Making the Switch: A Practical Sequence
Removing naphthalene from a household that has been using it for years is straightforward but requires a specific sequence to avoid residual problems.
First, remove all naphthalene balls from every wardrobe, storage trunk, and almirah. Do not leave any behind on the assumption that a few remaining balls are harmless. Leaving them in place means continuing to off-gas vapour into the space and into fabrics.
Second, air the wardrobes themselves. Leave doors open for at least 24 to 48 hours. If the wardrobe has a persistent naphthalene odour in the wood itself, wiping down interior surfaces with a dilute white vinegar solution (one part vinegar to two parts water) can help neutralise residual odour.
Third, air all stored garments. Hang them outdoors or in a well-ventilated room for at least 24 hours. For garments with a particularly strong naphthalene odour, a wash before storage is advisable. For garments that cannot be washed (embroidered silks, certain woollens), extended airing over several days is the most effective approach.
Fourth, introduce the alternatives. Cedar blocks or cedar hangers throughout the wardrobe for pest deterrence. RAD LVNG fragrance tablets for a consistent, clean scent. Herbal sachets (neem, cloves, or lavender depending on preference) folded into stored winter garments for additional protection.
The practical transition takes one afternoon for the wardrobe work and a few days for airing the garments.

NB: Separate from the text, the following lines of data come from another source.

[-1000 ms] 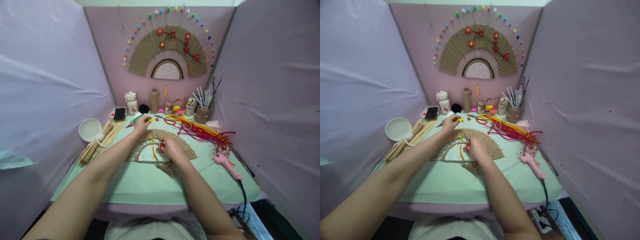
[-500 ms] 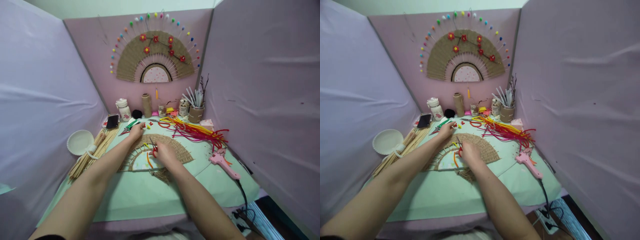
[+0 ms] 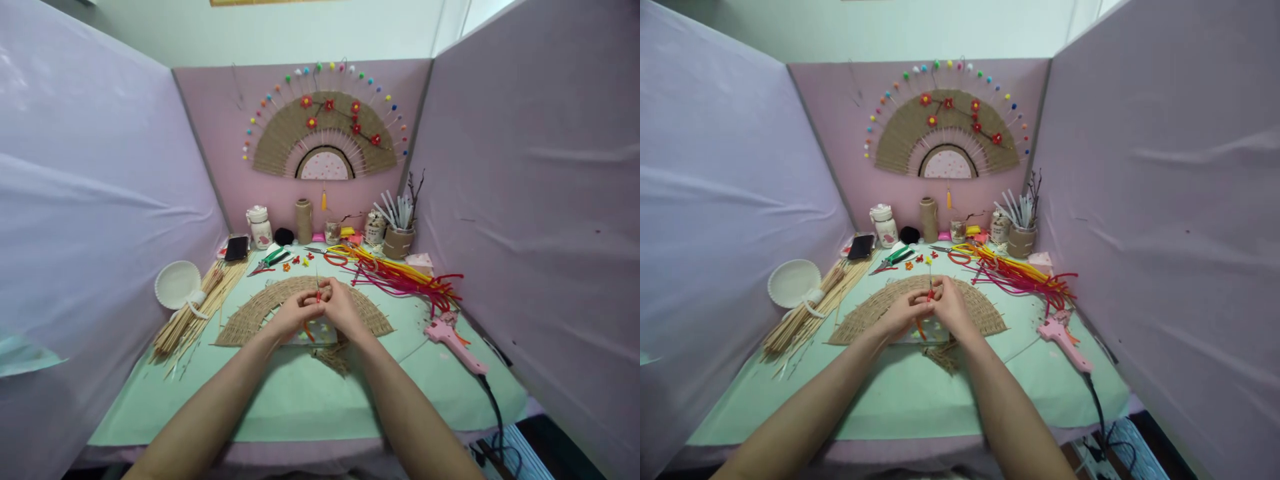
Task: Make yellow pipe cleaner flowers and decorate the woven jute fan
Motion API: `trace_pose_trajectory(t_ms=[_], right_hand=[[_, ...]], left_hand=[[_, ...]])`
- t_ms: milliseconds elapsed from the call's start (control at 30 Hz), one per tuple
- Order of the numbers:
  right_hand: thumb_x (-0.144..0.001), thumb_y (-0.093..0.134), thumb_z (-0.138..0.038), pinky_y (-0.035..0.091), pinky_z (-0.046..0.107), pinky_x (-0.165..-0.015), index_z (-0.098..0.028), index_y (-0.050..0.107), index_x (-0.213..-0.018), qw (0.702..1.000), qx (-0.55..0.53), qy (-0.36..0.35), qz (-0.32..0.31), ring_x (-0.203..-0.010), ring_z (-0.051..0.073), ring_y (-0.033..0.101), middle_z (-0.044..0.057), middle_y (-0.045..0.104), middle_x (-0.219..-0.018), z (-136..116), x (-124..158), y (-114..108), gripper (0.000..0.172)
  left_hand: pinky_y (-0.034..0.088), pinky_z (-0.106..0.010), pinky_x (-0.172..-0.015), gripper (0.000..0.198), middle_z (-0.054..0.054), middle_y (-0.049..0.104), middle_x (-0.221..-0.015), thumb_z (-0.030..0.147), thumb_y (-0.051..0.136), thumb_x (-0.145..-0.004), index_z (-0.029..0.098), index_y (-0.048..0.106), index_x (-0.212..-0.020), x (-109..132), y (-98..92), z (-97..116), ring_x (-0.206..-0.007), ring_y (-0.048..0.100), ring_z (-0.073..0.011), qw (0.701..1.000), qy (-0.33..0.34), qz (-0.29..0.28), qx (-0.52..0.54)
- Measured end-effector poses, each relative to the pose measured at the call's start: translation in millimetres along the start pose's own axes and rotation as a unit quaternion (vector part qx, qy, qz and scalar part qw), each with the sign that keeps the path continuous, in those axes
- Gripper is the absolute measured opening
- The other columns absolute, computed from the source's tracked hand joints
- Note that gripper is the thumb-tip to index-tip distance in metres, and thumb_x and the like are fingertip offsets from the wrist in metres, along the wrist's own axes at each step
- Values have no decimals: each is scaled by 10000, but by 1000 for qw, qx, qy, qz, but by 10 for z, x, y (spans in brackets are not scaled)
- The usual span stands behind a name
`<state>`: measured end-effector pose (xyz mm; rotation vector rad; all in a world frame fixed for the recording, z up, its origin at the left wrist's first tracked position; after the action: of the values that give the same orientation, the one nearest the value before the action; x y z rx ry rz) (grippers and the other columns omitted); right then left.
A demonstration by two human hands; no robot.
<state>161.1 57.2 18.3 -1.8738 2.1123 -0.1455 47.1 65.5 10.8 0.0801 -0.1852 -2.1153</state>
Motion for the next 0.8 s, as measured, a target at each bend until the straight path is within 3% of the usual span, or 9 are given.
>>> trace_pose_trajectory(t_ms=[267,500,633,800], right_hand=[[-679,585,-241,394,211,-529,-190,519,-993,994,-47,-11,-102,-577,113,530,-19,618,-685,-37,-1,33,325],[-646,645,-220,373,200,-509,-183,556,-999,996,4,-57,-73,-560,102,502,-41,576,-623,-36,0,72,366],[-642,654,-231,375,197,-470,-183,538,-1012,996,-47,-24,-74,-493,94,486,-58,568,-572,-33,24,105,391],[-669,640,-252,459,239,-575,-184,545,-1017,980,-151,-26,-131,-609,121,580,-6,649,-714,-148,63,116,367]], left_hand=[[518,-377,-808,276,-95,699,-943,286,710,-663,159,686,-907,17,-77,6,-847,651,-219,998,20,61,-17],[487,-308,-778,324,-58,678,-920,305,624,-728,134,634,-1003,131,-15,177,-862,613,-199,980,72,6,-188],[475,-283,-727,252,-46,671,-859,308,585,-746,130,655,-910,143,-33,196,-826,601,-196,966,89,36,-241],[488,-310,-736,314,-67,670,-883,361,546,-772,121,657,-941,137,-130,195,-814,612,-198,981,100,62,-153]])
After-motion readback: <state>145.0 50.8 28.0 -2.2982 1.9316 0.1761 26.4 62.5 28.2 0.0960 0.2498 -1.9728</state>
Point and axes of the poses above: each hand's wrist, its own x-axis away from the middle knuckle, its own y-axis out of the palm, z = x × y, the point moved 5 cm from there along -x, towards the middle knuckle
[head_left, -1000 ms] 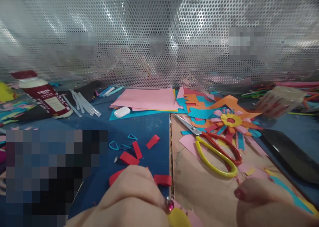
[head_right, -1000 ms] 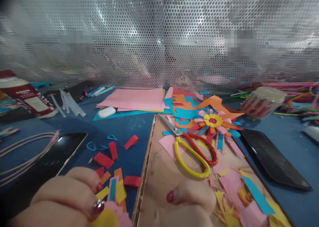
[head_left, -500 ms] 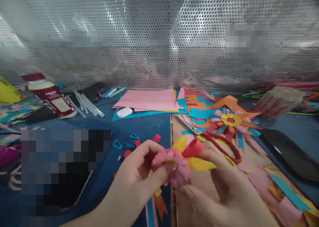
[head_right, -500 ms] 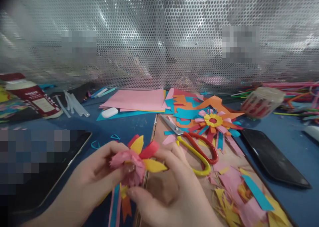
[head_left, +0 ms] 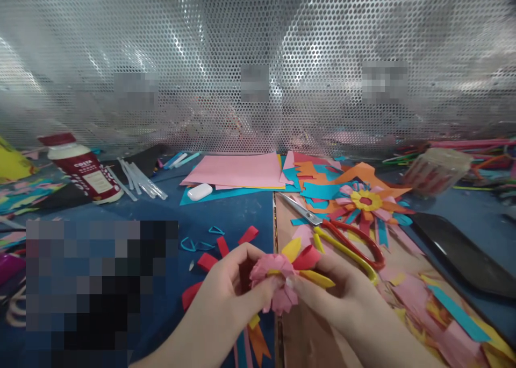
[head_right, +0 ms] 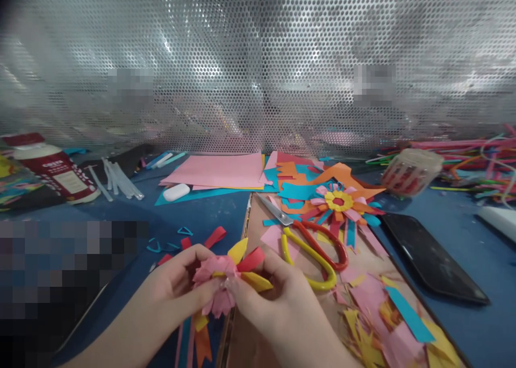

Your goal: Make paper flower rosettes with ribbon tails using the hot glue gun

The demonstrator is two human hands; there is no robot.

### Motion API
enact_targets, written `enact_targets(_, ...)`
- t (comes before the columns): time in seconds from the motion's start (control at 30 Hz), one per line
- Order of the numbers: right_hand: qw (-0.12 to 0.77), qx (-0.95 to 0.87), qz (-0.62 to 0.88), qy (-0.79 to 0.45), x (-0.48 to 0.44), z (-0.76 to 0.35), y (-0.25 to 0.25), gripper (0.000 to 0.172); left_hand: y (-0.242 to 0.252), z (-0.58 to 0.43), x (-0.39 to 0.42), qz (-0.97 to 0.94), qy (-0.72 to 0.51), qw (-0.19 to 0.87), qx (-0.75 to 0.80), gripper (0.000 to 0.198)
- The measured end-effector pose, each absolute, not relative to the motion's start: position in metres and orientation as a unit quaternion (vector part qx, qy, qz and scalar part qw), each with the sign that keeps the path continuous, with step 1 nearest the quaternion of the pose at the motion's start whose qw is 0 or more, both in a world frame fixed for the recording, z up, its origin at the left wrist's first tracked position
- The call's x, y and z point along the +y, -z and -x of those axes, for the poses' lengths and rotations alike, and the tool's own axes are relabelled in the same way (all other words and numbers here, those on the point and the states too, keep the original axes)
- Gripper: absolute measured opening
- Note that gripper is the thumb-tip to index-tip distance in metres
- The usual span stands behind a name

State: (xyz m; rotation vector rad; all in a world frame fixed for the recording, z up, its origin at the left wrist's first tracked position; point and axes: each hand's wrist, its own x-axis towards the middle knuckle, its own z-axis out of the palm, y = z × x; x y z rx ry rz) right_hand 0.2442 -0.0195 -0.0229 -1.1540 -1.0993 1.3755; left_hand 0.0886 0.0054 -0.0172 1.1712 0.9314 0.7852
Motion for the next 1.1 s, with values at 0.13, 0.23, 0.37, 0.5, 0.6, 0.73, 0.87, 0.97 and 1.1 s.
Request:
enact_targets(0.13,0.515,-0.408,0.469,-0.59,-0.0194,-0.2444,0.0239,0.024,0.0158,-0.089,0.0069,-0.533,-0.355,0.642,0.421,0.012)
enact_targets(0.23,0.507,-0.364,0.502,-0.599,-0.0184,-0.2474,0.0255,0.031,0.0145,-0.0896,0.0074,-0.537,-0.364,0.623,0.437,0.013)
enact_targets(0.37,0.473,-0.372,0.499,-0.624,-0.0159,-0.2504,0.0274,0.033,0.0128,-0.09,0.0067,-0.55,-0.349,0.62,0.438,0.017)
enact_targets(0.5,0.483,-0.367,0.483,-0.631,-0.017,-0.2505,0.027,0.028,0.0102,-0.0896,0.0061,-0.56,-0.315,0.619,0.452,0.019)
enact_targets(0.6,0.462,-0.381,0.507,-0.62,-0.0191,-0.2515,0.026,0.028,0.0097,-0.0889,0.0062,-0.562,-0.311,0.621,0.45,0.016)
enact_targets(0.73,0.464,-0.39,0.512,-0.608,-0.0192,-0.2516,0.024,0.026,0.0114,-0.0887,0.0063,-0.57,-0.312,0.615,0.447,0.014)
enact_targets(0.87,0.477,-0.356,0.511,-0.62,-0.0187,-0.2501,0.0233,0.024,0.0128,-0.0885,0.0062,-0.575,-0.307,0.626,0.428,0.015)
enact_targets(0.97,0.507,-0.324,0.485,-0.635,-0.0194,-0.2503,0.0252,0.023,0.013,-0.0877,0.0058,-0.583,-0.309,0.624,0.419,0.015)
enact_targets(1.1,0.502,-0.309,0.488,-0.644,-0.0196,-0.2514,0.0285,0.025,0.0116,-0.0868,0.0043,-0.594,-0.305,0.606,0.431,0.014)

The result is a wardrobe that smells genuinely pleasant, protects textiles without health trade-offs, and does not pose a risk to infants or family members with undiagnosed G6PD deficiency.

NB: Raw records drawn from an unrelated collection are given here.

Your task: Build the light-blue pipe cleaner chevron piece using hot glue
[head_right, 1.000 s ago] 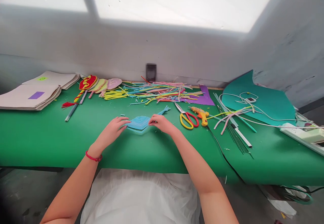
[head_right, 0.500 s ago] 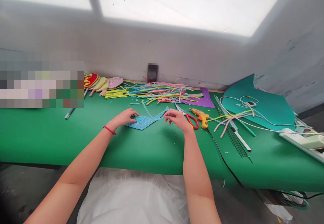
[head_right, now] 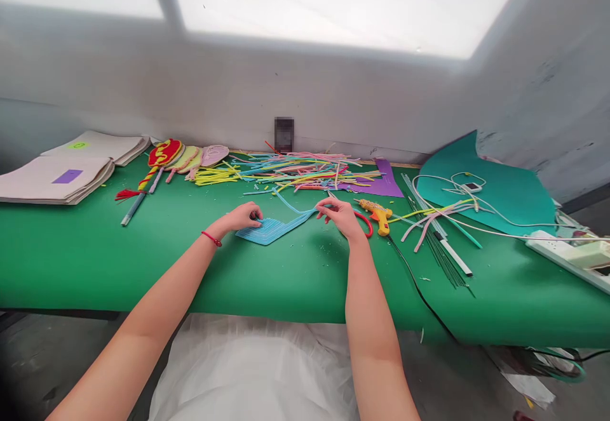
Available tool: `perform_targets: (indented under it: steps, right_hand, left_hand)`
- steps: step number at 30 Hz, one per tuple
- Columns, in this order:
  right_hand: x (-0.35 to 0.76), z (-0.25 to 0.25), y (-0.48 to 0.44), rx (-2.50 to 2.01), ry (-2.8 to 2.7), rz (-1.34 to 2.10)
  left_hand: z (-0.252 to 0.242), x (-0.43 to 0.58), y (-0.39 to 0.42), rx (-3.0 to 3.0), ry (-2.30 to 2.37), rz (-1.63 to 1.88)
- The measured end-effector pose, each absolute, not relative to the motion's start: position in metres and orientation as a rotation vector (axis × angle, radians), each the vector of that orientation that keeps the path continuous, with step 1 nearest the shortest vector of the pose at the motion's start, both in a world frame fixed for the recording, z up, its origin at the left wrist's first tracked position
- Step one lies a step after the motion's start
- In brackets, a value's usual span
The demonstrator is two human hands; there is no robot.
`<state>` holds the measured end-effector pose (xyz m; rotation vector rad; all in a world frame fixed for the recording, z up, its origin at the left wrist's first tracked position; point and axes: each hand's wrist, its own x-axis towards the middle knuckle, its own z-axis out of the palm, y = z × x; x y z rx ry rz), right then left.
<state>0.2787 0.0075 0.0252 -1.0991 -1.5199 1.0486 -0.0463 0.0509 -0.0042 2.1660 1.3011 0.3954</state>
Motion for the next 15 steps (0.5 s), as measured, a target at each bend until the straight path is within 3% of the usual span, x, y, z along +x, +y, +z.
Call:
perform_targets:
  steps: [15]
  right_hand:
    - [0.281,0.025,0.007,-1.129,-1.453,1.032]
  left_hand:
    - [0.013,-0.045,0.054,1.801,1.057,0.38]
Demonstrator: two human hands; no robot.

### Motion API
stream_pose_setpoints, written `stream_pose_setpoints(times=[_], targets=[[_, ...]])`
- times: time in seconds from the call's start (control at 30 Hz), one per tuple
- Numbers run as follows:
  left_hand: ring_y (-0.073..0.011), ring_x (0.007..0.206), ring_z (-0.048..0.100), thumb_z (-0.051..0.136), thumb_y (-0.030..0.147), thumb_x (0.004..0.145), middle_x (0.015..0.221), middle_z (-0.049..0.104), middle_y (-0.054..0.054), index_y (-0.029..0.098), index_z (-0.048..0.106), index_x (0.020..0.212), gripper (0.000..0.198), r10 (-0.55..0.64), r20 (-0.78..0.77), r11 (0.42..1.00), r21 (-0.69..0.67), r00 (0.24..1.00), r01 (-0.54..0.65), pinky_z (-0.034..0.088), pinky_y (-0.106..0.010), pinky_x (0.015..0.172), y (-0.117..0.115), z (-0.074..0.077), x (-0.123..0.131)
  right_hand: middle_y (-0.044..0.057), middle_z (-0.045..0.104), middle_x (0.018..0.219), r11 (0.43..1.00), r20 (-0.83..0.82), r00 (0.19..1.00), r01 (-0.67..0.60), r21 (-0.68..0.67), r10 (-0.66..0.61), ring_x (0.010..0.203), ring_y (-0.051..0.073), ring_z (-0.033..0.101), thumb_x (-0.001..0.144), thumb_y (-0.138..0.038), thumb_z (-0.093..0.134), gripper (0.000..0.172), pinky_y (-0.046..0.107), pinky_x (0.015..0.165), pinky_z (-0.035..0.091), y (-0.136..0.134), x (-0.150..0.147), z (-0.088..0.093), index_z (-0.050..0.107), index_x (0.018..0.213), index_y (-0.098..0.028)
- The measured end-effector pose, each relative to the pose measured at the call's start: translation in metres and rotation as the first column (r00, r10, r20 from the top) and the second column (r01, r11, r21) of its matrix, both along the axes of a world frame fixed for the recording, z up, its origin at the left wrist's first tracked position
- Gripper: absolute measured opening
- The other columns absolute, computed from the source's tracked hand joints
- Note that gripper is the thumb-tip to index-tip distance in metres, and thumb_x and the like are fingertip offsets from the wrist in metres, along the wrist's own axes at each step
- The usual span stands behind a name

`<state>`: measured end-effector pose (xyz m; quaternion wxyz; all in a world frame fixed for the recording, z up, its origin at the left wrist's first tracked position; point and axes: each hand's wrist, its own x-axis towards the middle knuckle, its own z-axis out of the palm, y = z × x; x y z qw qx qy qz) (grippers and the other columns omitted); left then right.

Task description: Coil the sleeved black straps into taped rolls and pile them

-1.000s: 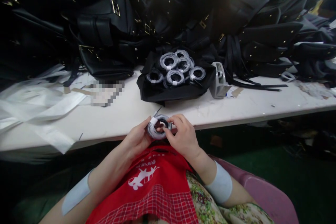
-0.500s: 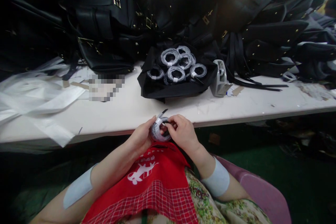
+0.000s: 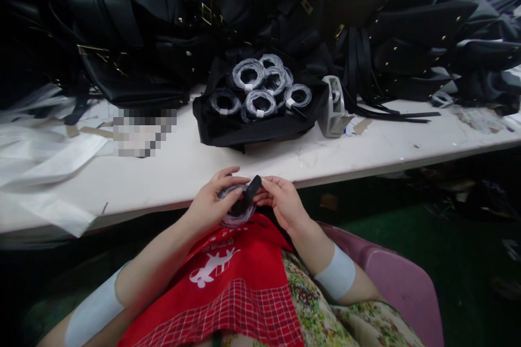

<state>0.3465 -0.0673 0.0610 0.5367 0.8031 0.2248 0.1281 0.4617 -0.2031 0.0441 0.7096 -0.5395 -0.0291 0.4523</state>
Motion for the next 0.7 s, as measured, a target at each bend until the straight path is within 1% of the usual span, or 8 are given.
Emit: stream_pose_setpoints(times=[0.07,0.17,0.27,0.4,0.47,0.53,0.63,0.7], targets=[[-0.0297,0.124,0.053,0.064,0.025,0.079,0.119,0.063,-0.013,0.022,0.077,0.092,0.019,-0.063,-0.031,0.998,-0.006,0.998,0.063,0.041,-0.047,0.107,-0.001,0.002,0.003,0.002,0.070,0.062,0.999,-0.050,0.998,-0.038,-0.014,0.037,0.050,0.010,0.064,0.066,-0.036,0.080,0.026,0.015,0.046,0.050,-0.001,0.001,0.000,0.066,0.073,-0.015],[-0.0272,0.109,0.061,0.068,0.029,0.078,0.107,0.068,-0.011,0.022,0.077,0.088,0.015,-0.115,-0.021,0.993,-0.040,0.993,0.114,0.045,-0.045,0.101,-0.004,0.004,0.007,0.002,0.070,0.059,0.996,-0.135,0.988,-0.080,-0.033,0.075,0.048,0.010,0.064,0.067,-0.033,0.079,0.023,0.014,0.042,0.048,-0.003,0.003,-0.001,0.066,0.070,-0.014],[-0.0244,0.098,0.064,0.069,0.031,0.077,0.098,0.068,-0.009,0.021,0.076,0.080,0.013,-0.115,-0.005,0.989,-0.099,0.993,0.114,0.047,-0.043,0.096,-0.004,0.002,0.010,0.004,0.071,0.060,0.994,-0.197,0.977,-0.097,-0.043,0.087,0.048,0.011,0.066,0.070,-0.031,0.075,0.020,0.013,0.041,0.047,-0.005,0.005,-0.002,0.067,0.072,-0.013],[-0.0228,0.094,0.065,0.069,0.030,0.076,0.097,0.067,-0.009,0.019,0.074,0.076,0.012,-0.086,-0.013,0.984,-0.160,0.996,0.083,0.048,-0.041,0.093,-0.004,0.002,0.012,0.004,0.071,0.060,0.992,-0.271,0.957,-0.117,-0.039,0.102,0.048,0.011,0.066,0.073,-0.028,0.072,0.017,0.013,0.041,0.047,-0.007,0.008,-0.005,0.069,0.075,-0.012],[-0.0225,0.094,0.064,0.069,0.029,0.077,0.098,0.066,-0.008,0.020,0.074,0.076,0.010,-0.069,-0.005,0.994,-0.081,0.998,0.068,0.049,-0.040,0.092,-0.007,0.006,0.012,0.003,0.071,0.059,0.990,-0.313,0.942,-0.139,-0.024,0.125,0.048,0.011,0.065,0.073,-0.028,0.072,0.016,0.013,0.042,0.048,-0.009,0.009,-0.008,0.070,0.076,-0.012],[-0.0223,0.095,0.062,0.069,0.027,0.077,0.099,0.065,-0.008,0.022,0.074,0.077,0.007,-0.072,0.005,0.996,0.048,0.997,0.071,0.049,-0.040,0.091,-0.012,0.013,0.012,0.003,0.070,0.058,0.986,-0.332,0.929,-0.168,0.012,0.162,0.046,0.010,0.063,0.072,-0.028,0.074,0.017,0.014,0.043,0.048,-0.010,0.011,-0.011,0.069,0.074,-0.012],[-0.0217,0.093,0.062,0.068,0.025,0.078,0.102,0.062,-0.007,0.023,0.074,0.077,0.006,-0.088,0.005,0.972,0.219,0.996,0.085,0.051,-0.038,0.086,-0.020,0.024,0.012,0.001,0.068,0.056,0.978,-0.305,0.929,-0.198,0.065,0.209,0.044,0.008,0.060,0.069,-0.033,0.079,0.023,0.016,0.046,0.048,-0.011,0.013,-0.013,0.068,0.072,-0.013],[-0.0214,0.090,0.063,0.067,0.024,0.079,0.103,0.061,-0.007,0.024,0.073,0.076,0.006,-0.090,0.001,0.954,0.289,0.996,0.086,0.053,-0.037,0.083,-0.023,0.029,0.013,-0.001,0.065,0.054,0.975,-0.278,0.934,-0.211,0.074,0.224,0.043,0.007,0.057,0.067,-0.037,0.081,0.028,0.015,0.045,0.046,-0.010,0.014,-0.012,0.067,0.070,-0.013]])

One note on the transition: the smell of a cedar-and-fragrance-tablet wardrobe is noticeably different from what you may be used to. Better, but different. Give it two to three weeks before forming a final view. The absence of the sharp naphthalene undertone in your clothes is something most people find immediately appealing. The fragrance from the tablets takes a few days to fully permeate the wardrobe space.
The Broader Point
Naphthalene's grip on the Indian household has less to do with it being the best option and more to do with inertia. It was the first effective industrial solution to a real problem, it was cheap, and it became a habit before the health data existed. The habit has outlasted the logic.
The alternatives above are not new discoveries. Cedar has been used for textile storage for thousands of years. Neem has been used in India specifically for a very long time. What is newer is the availability of well-made fragrance tablets designed for wardrobes, which add the scent dimension that naphthalene never provided well.
The argument for switching is not that naphthalene will definitely harm you. It is that you can get everything naphthalene provides, without any of the health concerns, and with clothes that smell far better. That is not a difficult case to make.
If you are ready to make the switch, start with the fragrance tablets and a set of cedar blocks. Your wardrobe will tell you within a week why you did not do it sooner.